The Department of Industrial Policy and Promotion (DIPP) is closely working with the RBI, DIPP's Joint Secretary Gopal Krishna told reporters here at a CII function.
At present, the government releases detail foreign direct investment inflows to India on a monthly basis, Krishna said.
"There is a very good data base on inward investment, pretty great amount of detail information is there. But such kind of data for outward investment is still missing. Data about outward investment is very sketchy," he said.
DIPP was working with a committee headed by RBI Deputy Governor Shyamala Gopinath regarding this.

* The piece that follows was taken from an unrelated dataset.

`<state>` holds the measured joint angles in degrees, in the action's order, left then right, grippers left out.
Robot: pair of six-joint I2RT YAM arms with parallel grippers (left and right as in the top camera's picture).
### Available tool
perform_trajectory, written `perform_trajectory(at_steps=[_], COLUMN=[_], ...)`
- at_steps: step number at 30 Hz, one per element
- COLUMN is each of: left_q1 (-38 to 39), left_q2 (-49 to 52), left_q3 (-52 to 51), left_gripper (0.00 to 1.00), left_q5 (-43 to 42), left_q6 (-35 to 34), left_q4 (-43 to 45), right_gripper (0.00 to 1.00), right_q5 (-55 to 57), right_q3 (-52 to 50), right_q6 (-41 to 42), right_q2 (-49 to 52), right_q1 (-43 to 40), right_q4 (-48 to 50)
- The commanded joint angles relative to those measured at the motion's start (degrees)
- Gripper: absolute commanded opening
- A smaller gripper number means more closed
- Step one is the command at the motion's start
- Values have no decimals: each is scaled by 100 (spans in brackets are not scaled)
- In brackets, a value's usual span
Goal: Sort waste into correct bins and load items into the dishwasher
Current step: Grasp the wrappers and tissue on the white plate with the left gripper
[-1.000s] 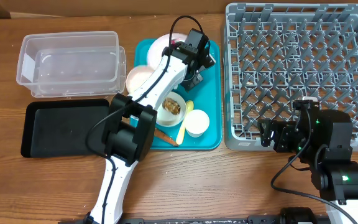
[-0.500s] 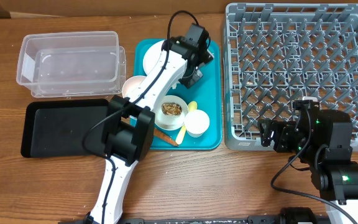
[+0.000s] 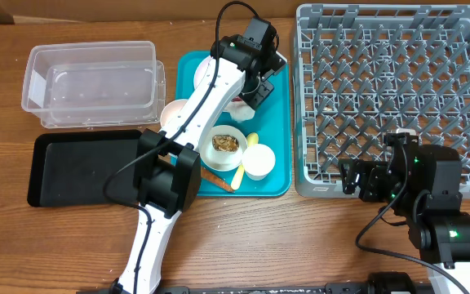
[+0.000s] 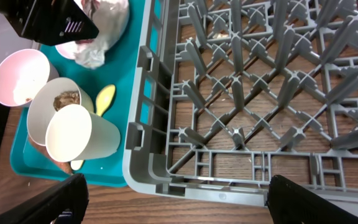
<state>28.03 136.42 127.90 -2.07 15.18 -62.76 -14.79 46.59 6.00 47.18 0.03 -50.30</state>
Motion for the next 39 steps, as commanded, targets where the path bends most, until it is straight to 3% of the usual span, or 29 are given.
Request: perform_trajectory(at_steps=[1,3,5,9,17,30,34,36,39], left_q1=[-35,-87,-190,-428,-603,-599,-599,-599,-599], left_q2=[-153,-153,-153,-151,76,798,861,927,1016], left_q3=[76,76,76,74,72,72,72,72,72], left_gripper=[59,64,81,90,95,94,77,54,31], left_q5=[-151,33,197,245,203,48,55,55,55], left_q6=[-216,-516,-863,-1292,-1392,-1453,-1451,-1451,-1451], left_q4=[72,155,278,533,732,737,798,822,824], right_gripper=[94,94,94,94,94,94,95,95,94], right_q5=[-35,-35,-35,-35,-35,-35,-35,-35,-35], right_q3=[136,136,136,136,136,133,133,133,133], right_q6=[17,17,17,17,17,17,17,17,17], right_q2=[-22,-22,-22,-22,-15,-11,-4,33,109], right_q1=[-11,-11,-11,-11,-11,-11,-11,-11,-11], right_q4=[7,7,7,7,7,26,26,28,26])
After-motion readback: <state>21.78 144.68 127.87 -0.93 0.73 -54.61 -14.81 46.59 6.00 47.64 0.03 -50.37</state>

The committee has devised a format for detail collection of outward fund flows.
"RBI has devised a format and that will now be coming to us and filtering to us...now we can further analyse, exactly the way we analyse the inward investments," he said.
Krishna said the data is likely to be released on monthly basis from April. "I hope that it will start from April, than we release this on monthly basis like we release for inward investments," he added.

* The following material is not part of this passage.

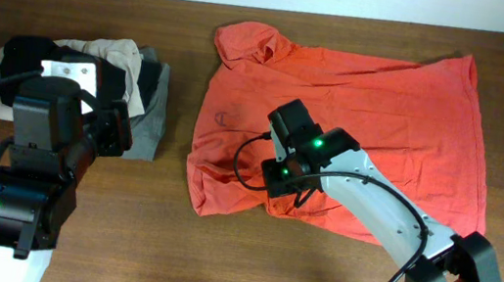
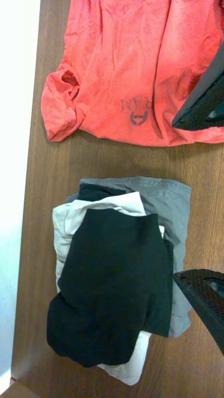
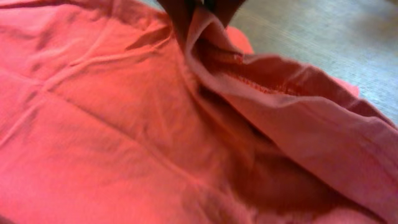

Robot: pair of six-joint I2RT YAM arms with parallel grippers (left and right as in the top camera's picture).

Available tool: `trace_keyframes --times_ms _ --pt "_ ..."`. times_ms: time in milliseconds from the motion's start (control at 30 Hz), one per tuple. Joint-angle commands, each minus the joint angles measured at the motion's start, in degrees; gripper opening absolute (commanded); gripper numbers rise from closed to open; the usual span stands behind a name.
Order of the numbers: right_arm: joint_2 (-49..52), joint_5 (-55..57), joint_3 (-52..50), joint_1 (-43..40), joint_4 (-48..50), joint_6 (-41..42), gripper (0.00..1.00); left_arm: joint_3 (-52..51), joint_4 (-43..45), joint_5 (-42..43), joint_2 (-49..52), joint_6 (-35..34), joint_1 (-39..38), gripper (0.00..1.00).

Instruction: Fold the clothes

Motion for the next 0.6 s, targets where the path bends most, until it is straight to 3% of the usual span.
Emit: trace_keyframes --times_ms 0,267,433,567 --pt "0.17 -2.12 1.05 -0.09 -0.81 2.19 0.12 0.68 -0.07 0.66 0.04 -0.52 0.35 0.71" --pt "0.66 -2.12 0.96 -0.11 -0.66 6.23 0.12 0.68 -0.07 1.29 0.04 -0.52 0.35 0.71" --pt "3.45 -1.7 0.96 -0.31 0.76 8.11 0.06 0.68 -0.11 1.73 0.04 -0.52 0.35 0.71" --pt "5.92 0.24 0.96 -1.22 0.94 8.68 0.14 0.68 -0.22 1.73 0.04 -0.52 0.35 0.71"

In the recent years, Tata's acquired British marquee Jaguar Land Rover, Bharti Airtel purchased significant stake in Bangladesh-based telecom firm Warid and Mahindra bought two Australian aerospace firmsKrishna said the data would be significantly useful for researchers, academicians and industry people as well.

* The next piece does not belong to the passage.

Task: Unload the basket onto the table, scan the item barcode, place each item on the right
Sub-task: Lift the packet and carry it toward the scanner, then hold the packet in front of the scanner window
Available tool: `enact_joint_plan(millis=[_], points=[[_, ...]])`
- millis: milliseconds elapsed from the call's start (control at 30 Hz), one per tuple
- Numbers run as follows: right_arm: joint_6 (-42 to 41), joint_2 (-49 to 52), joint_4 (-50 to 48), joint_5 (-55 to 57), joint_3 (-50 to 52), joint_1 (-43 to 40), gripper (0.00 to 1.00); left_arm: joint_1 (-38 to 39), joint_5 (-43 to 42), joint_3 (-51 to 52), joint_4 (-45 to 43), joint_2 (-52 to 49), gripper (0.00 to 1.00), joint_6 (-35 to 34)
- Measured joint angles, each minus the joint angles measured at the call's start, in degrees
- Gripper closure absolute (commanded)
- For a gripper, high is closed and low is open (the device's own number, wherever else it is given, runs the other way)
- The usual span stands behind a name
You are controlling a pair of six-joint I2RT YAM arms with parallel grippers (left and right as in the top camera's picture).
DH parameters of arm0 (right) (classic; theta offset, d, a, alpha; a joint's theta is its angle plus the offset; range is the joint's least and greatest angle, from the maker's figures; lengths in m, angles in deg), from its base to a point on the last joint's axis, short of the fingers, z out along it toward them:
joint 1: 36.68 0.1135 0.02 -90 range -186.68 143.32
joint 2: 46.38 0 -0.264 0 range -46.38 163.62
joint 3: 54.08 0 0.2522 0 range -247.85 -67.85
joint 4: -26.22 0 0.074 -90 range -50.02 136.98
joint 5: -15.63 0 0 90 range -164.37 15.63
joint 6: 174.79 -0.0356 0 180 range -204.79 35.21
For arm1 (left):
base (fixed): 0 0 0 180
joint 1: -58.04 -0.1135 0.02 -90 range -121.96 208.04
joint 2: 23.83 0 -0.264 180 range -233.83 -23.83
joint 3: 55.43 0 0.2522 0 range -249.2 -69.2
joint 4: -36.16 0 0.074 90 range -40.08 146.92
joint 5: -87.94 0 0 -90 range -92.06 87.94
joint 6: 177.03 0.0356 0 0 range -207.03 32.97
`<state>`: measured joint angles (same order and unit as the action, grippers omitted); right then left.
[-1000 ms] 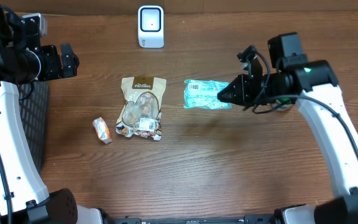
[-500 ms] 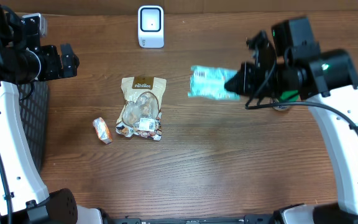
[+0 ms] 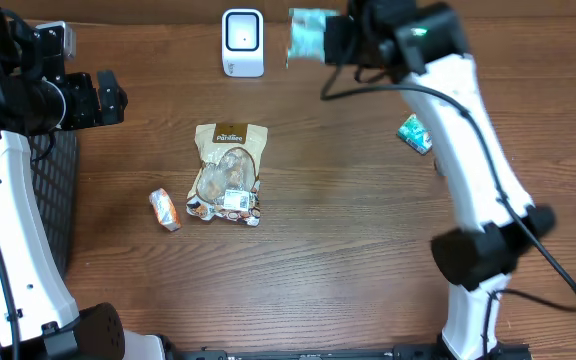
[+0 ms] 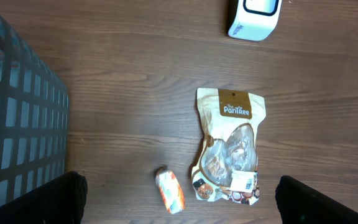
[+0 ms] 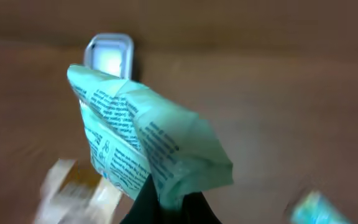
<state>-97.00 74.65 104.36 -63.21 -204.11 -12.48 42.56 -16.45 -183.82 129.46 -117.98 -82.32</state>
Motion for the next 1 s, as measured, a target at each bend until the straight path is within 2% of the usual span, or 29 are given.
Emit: enact_joint_plan(millis=[67,167,400,600,767,1000], points=[[2.8,2.7,-6.8,5.6,0.0,0.9,0.96,0.0,0.0,0.0,0.0,0.0,0.00,0.0],[11.5,6.7,-18.3,11.3,-0.1,2.3,0.96,0.0,0.0,0.0,0.0,0.0,0.00,0.0],[40.3,15.4,-41.0,16.0,-0.2,5.4,0.96,0.0,0.0,0.0,0.0,0.0,0.01,0.0],[62.8,23.5,-55.6,19.6,-0.3,7.5,0.96,0.0,0.0,0.0,0.0,0.0,0.00,0.0],[71.3,28.7,-59.9,20.6,-0.2,8.0,0.96,0.0,0.0,0.0,0.0,0.0,0.01,0.0],[75.0,29.9,-61.4,19.6,-0.2,8.1,0.96,0.0,0.0,0.0,0.0,0.0,0.00,0.0]])
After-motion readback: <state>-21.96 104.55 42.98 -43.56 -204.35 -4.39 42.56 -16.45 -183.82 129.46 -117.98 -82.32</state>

According to the RBI, during the quarter July-September 2009, 1,127 proposals amounting to USD 4.8 billion (about Rs 22,440 crore) were cleared for investments in joint ventures and wholly-owned subsidiaries as against 1,180 proposals worth USD 5.6 billion (about Rs 26, 180 crore) during the corresponding period of the previous year.
As per a CII report, the US was the largest recipient of India's outbound mergers and acquisition investments. It was valued at USD 440 million in 2009.